Screen Capture Using OCR for Variable Conditions

Hans-Peter_Henkel · November 28, 2021, 7:23pm

Not sure if this tip from the "amateur base" helps someone but these days I figured out some things that helped me which I'd like to share.

Kind of related to the topic I started recently OCR Screen Feature as “Location Relative To”? my goal was to place different sized windows of an application to different locations and screens depending on the status of a popup menu.

Using the action "Screen Capture Area" I copied the text from the current popup status as an image to a named clipboard. I then used "OCR Named Clipboard" and saved the result in the same clipboard.

Then I just used "If Then Else" to place and resize the window depending on the status.

So far so good. During my first tests I had issues because the size of the text was pretty small and the contrast (white on grey) also not ideal for OCR. I created a workaround that were able to compensate the issues partly. Before pasting the screen capture to the clipboard I used some actions to paste it into an image editor (in my case Snagit), let this resize the capture to about factor 5, paste the resized result into the clipboard and then run OCR. I also included the deletion of the just temporarily used image in Snagit. Overall it all didn't work too slow.
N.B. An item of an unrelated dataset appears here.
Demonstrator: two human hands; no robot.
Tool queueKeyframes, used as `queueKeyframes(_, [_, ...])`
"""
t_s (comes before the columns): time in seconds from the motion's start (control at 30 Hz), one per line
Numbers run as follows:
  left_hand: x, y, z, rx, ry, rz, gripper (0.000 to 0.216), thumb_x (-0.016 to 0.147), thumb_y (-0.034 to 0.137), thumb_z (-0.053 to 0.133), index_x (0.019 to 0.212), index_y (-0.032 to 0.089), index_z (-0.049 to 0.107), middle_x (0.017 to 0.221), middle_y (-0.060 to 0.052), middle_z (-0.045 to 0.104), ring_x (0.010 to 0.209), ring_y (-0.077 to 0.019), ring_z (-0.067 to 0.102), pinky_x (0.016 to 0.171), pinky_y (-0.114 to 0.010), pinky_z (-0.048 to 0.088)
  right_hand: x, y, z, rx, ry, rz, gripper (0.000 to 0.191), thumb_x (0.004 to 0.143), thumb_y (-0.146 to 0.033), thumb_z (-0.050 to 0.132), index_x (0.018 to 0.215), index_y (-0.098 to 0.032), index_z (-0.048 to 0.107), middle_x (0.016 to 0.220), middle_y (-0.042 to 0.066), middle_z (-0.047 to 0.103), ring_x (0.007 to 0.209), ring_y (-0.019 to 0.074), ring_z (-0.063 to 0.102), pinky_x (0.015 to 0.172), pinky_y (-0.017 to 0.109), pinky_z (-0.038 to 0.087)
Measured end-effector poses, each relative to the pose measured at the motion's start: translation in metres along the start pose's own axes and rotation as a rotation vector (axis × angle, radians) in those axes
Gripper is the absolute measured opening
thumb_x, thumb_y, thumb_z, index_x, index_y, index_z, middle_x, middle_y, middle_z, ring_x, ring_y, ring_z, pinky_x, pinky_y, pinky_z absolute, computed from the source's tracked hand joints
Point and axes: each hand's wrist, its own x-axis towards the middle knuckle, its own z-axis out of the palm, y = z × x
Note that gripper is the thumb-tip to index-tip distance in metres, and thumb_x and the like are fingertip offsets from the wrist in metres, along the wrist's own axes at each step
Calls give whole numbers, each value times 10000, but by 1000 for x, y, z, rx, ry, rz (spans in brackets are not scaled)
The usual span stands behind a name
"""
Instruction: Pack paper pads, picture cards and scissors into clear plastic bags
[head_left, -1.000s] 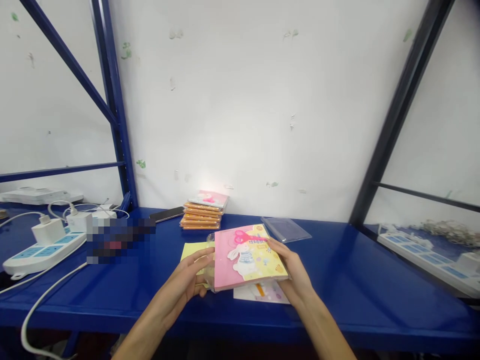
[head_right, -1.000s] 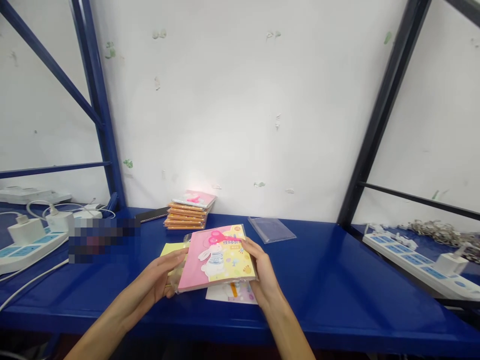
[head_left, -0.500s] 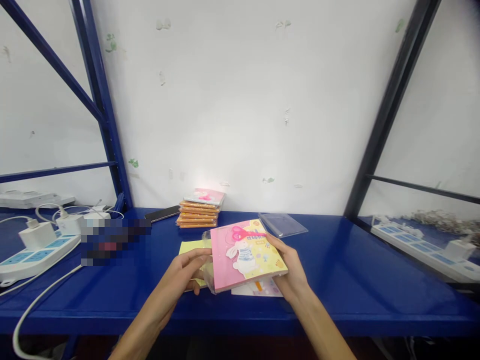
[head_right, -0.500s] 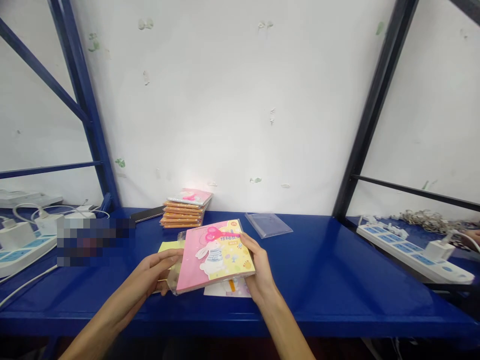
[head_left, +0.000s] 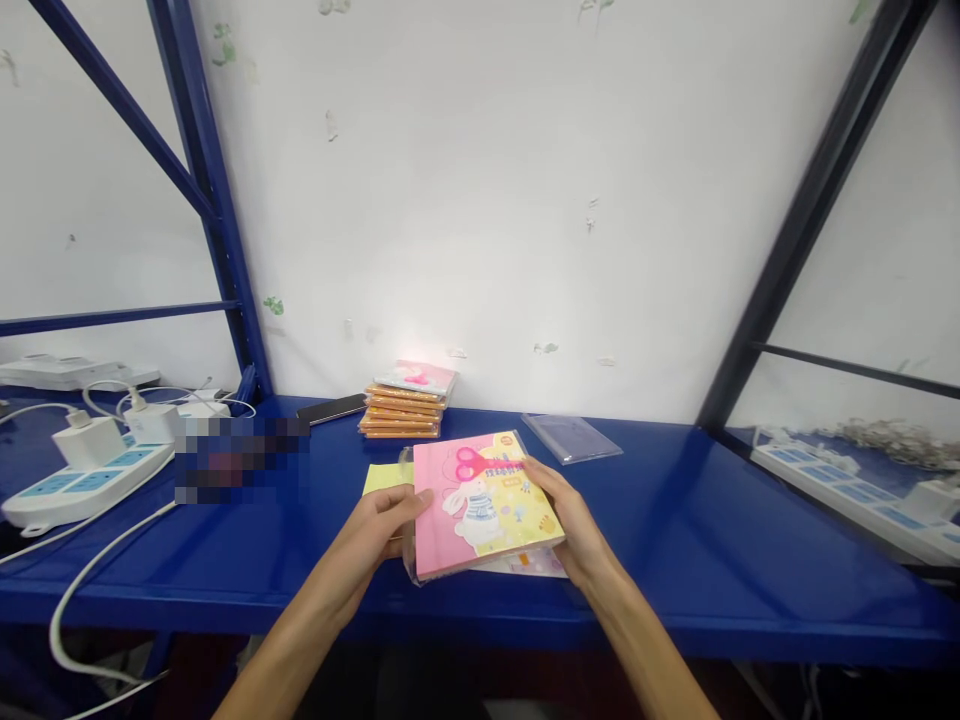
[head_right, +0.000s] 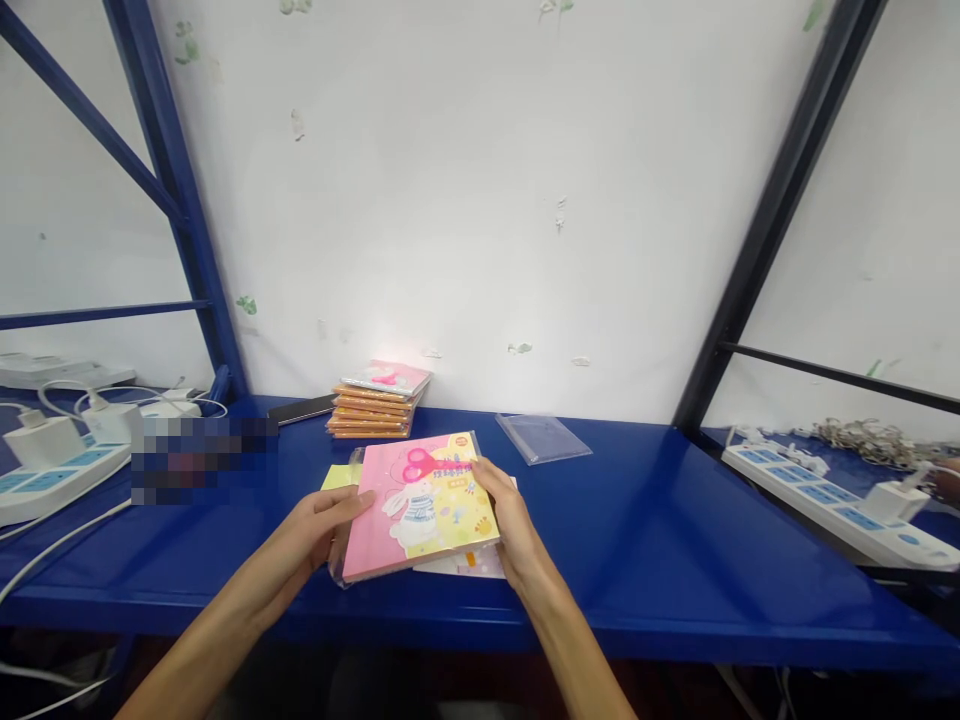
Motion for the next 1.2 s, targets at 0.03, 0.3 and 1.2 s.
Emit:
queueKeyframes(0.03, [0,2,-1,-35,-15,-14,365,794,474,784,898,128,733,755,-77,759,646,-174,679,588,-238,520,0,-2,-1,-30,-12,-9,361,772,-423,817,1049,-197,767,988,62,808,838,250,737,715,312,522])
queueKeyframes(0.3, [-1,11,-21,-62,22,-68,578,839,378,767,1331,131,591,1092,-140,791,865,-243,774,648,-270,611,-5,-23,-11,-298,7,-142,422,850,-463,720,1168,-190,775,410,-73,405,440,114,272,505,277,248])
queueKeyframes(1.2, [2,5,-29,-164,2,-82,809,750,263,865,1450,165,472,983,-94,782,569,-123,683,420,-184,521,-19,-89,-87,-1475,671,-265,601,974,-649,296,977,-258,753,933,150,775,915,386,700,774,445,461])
The first tests I ran on the 30" Apple cinema display with a resolution of 2560x1440. Yesterday I changed to a 4K display and now can confirm that this gives more reliable results without the need to resize the capture. I just stumbled over a related question today whilst searching for additional things. …

Anyway, the experiences of my investigation lead to questions for @peternlewis.

The action "Screen Capture" has some options beside "Area". What I am missing is something similar to window-related mouse actions.

Would it be possible to scan a specified "Area - i.e. relative to the front windows left corner"?

This would be more precise because the bigger the scanned area the bigger the chance that OCR finds more than one match. Also, the window has to be in a dedicated position. I just found the option to scan entire windows.

Would it be possible to include the option to resize a captured image by a specified factor before running the OCR action?

Apologies if I maybe missed something that is already possible. Thanks!

Sleepy · November 28, 2021, 7:33pm

I could easily be persuaded to support your first request. I would use that feature, probably a lot. So now we have two people asking for it, although it usually takes a lot more than that to get a new feature installed in KM. In the present time we use a lot of math to do the equivalent, which is annoying but it's a workaround solution.

As for your second request, do you think scaling an image larger would help with OCR? I don't think doing that would make any/much difference to the accuracy of KM's OCR, so a new KM feature to support that is highly unlikely. HOWEVER, I think I can help you with OCR accuracy. Did you know that Monterey has an amazing new OCR feature that works wonderfully, and that you can access it from KM? In my experience it works about 30x faster with 30x smaller error rate than the OCR built into KM. In my opinion this is what you should be doing here. There are a few threads on this topic on this website. Try searching for "Monterey OCR" on this website and you will probably find code that shows you how to do that. If you try this, you won't be needing to resize images at all.

Hans-Peter_Henkel · November 28, 2021, 8:27pm

Thanks a lot @Sleepy for your reply and the support on my first one.

Indeed I read your thread about Monterey OCR support the last days. But with quite a quick overview it looked too complicated and overwhelming for me. As already mentioned in another thread I personally like to keep things as simple as possible and even more important on a level that I am able to maintain myself. In my job role v. 2.0 after being employed over more than 20 years I am now working as a freelancer which includes basically learning something new almost every day. But at some point the 24 hours a day are not sufficient to learn everything that is possible. My request for 72 hours a day is still not approved. So don't have enough time to learn scripting and coding, RegEx and what else. And this is the awesome thing about KM that it makes even guys like me WITHOUT scripting and coding knowledge at all able to automate things and streamline my workflow.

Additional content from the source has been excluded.